Friday, April 19, 2024

More Young Men Live with Parents than Wife, Says New Study

A new Census study shows one out of three millennials (age 18-34) are living with their parents. The majority of Americans (55 percent) no longer see getting married or having a child as an important marker of adulthood status. Only 26 percent see not living in your parents’ home as “very important” to adult status.

In 1975, adults under 35 were twice as likely to be living with a spouse as living with mom and/or dad. Today, living with one’s parents is the most common living arrangement of the 35-and-under crowd.

And men are leading the trend, being 12 percentage points more likely than women to be living with mom at age 25-34.
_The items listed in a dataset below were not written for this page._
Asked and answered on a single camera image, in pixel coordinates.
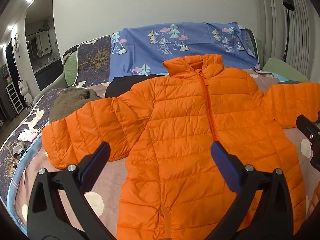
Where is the green pillow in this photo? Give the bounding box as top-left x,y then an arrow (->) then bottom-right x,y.
263,58 -> 309,82

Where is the dark floral pillow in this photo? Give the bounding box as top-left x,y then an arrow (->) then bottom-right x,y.
62,35 -> 111,88

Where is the white small rack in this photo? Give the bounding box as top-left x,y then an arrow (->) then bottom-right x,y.
5,83 -> 24,115

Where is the black folded garment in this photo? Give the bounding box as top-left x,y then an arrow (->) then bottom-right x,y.
105,74 -> 160,98

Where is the orange puffer jacket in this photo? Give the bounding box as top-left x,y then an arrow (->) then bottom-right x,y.
42,54 -> 319,239

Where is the grey pleated curtain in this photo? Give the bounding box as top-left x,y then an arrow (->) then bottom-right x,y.
256,0 -> 316,79

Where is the olive fleece garment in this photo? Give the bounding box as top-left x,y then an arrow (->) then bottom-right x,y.
49,88 -> 101,123

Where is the black floor lamp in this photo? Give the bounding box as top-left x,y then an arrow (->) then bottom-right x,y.
283,0 -> 295,62

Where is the white lucky cat figurine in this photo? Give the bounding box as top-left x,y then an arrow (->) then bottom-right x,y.
18,79 -> 33,107

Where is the blue tree-print sheet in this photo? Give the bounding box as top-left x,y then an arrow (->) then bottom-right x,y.
109,22 -> 259,81

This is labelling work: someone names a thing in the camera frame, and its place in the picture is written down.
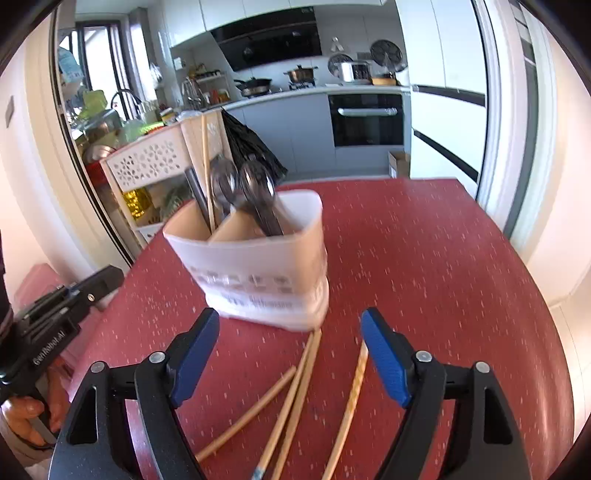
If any steel pot with lid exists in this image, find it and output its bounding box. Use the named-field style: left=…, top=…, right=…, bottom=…
left=286, top=65, right=315, bottom=85

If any dark utensil handle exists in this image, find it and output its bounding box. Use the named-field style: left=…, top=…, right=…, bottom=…
left=184, top=167, right=208, bottom=221

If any curved kitchen faucet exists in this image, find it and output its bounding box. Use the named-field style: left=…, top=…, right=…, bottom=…
left=110, top=88, right=142, bottom=120

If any white refrigerator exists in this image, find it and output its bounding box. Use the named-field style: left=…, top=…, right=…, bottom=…
left=396, top=0, right=487, bottom=196

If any metal spoon with wooden handle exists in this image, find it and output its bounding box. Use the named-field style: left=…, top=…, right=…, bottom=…
left=239, top=159, right=283, bottom=237

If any orange patterned wooden chopstick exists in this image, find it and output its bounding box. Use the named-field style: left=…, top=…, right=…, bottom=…
left=322, top=341, right=369, bottom=480

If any black range hood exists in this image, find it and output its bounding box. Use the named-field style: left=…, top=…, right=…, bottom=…
left=211, top=7, right=322, bottom=72

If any blue patterned wooden chopstick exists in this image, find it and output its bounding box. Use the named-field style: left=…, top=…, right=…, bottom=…
left=250, top=333, right=315, bottom=480

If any black wok on stove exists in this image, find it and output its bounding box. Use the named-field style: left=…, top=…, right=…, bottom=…
left=233, top=77, right=271, bottom=98

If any short wooden chopstick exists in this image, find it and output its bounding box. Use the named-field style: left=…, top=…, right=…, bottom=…
left=195, top=366, right=297, bottom=462

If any person's left hand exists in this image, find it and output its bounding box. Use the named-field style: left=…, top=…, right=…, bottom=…
left=2, top=358, right=70, bottom=447

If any white floral plastic rack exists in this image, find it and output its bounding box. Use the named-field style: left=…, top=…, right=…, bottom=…
left=100, top=108, right=231, bottom=249

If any black hanging bag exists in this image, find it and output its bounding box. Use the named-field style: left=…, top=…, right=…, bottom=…
left=221, top=110, right=288, bottom=183

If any cardboard box on floor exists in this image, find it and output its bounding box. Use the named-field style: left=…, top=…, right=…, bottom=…
left=389, top=152, right=411, bottom=178

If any beige plastic utensil holder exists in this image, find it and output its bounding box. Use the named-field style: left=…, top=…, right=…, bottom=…
left=162, top=190, right=329, bottom=331

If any plain wooden chopstick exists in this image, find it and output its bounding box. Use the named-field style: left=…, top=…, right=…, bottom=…
left=270, top=329, right=322, bottom=480

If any black built-in oven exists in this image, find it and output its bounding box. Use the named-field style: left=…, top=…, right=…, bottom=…
left=329, top=94, right=405, bottom=147

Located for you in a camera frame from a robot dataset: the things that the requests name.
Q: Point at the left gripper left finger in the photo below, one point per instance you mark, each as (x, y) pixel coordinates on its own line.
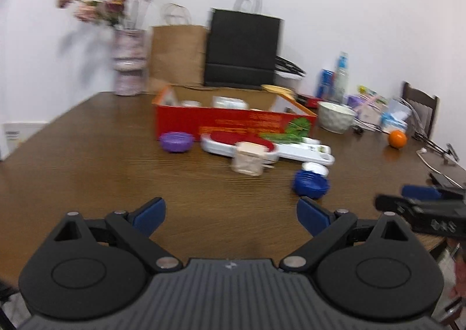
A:
(132, 231)

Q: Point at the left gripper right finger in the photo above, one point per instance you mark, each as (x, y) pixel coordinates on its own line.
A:
(329, 230)

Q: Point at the blue ribbed lid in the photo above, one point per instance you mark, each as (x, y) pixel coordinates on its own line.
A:
(310, 184)

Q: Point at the white pill bottle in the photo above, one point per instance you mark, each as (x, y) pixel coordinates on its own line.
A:
(219, 102)

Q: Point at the white tape roll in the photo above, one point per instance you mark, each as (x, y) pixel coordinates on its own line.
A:
(191, 104)

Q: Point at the small white lid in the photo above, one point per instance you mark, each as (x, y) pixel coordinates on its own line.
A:
(315, 168)

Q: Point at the black phone stand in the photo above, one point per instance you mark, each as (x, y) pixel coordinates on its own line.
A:
(448, 153)

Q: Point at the white plastic tool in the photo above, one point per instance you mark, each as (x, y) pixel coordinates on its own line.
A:
(304, 152)

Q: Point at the white green tube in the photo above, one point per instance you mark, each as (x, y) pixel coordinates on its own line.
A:
(315, 144)

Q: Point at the orange fruit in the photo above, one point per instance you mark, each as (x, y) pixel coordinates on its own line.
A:
(397, 139)

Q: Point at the purple ribbed lid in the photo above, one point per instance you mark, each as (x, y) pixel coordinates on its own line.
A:
(176, 142)

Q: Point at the beige cube toy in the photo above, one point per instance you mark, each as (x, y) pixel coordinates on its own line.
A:
(251, 159)

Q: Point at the white textured bowl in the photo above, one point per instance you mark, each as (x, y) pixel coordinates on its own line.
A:
(334, 117)

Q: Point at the dark wooden chair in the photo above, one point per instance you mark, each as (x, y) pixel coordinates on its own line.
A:
(424, 109)

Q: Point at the blue tissue pack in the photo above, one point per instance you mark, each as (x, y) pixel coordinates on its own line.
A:
(395, 121)

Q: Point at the white purple box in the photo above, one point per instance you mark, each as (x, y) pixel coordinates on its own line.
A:
(369, 109)

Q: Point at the small red box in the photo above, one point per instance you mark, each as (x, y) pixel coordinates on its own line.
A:
(309, 102)

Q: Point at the red cardboard box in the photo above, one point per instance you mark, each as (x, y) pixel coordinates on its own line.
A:
(267, 113)

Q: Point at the colourful snack packet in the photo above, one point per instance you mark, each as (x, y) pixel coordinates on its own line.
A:
(368, 94)

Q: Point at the blue soda can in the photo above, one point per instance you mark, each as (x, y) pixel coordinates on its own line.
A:
(325, 85)

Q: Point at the yellow mug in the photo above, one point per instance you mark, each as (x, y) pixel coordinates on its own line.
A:
(279, 90)

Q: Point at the clear glass bottle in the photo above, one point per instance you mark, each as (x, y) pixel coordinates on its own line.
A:
(340, 79)

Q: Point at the clear food container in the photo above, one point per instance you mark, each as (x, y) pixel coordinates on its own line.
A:
(288, 74)

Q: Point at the pink ceramic vase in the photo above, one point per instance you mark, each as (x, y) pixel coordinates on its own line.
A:
(129, 60)

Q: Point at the brown paper bag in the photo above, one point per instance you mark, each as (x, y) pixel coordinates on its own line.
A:
(177, 50)

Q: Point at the black paper bag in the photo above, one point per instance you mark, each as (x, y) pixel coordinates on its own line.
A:
(241, 47)

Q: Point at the white wall calendar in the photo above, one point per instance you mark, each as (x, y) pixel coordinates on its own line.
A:
(13, 134)

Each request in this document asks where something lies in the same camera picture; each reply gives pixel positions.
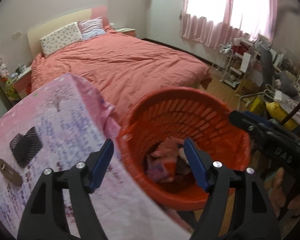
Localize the orange plastic laundry basket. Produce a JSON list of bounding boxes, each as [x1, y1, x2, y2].
[[117, 87, 251, 211]]

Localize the brown shoe insole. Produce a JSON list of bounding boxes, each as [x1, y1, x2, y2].
[[0, 159, 23, 186]]

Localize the beige and pink headboard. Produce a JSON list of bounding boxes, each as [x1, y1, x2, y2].
[[27, 6, 109, 58]]

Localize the wall light switch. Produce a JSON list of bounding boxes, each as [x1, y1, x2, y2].
[[12, 30, 22, 39]]

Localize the pink floral tablecloth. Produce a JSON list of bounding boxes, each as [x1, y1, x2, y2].
[[0, 74, 190, 239]]

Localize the pink window curtain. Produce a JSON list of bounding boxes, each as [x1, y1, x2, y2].
[[180, 0, 278, 49]]

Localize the coral pink bed duvet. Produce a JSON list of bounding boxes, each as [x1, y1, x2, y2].
[[31, 28, 212, 124]]

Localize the black dotted mesh mat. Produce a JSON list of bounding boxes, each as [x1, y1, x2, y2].
[[9, 127, 43, 168]]

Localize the pink striped pillow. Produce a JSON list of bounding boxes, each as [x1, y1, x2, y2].
[[77, 16, 106, 40]]

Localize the pink left nightstand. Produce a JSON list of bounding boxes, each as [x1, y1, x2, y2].
[[13, 67, 32, 99]]

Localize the cluttered desk with items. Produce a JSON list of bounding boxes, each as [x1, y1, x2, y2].
[[239, 34, 300, 111]]

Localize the person right hand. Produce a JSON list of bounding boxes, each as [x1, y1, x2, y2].
[[271, 167, 300, 218]]

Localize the pink right nightstand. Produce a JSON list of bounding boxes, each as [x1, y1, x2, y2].
[[115, 28, 136, 37]]

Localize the hanging plush toy stack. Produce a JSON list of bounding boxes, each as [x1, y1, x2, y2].
[[0, 53, 20, 105]]

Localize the yellow bag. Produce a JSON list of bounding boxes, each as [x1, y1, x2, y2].
[[266, 100, 300, 131]]

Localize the trash pile in basket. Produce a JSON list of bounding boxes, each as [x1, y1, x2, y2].
[[144, 137, 191, 183]]

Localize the white wire rack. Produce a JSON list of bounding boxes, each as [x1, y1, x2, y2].
[[212, 42, 243, 89]]

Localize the pink nightstand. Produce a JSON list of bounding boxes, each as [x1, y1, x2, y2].
[[115, 28, 136, 37], [13, 67, 32, 99]]

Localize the white floral pillow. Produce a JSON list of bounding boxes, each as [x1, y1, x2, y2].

Men between the ages of 25 and 34 are less likely than women to be college grads (34 percent to 40 percent). They are also far less likely than previous generations of men to make a middle class standard of living. Since 1975, the proportion of men ages 25 to 34 who make under $30,000 has jumped from 25 percent to 41 percent. Men still make more money on average than women, but women are gaining income while men are losing it.

When I read these statistics, I thought perhaps immigrants were leading the trend. But Asians are less likely to be living with mom and dad than white Americans, and Hispanics are only two percentage points more likely.

As the economy sours for less educated Americans, especially men, more are choosing mom over marriage.

Maybe President Trump can find some shovel-ready jobs soon.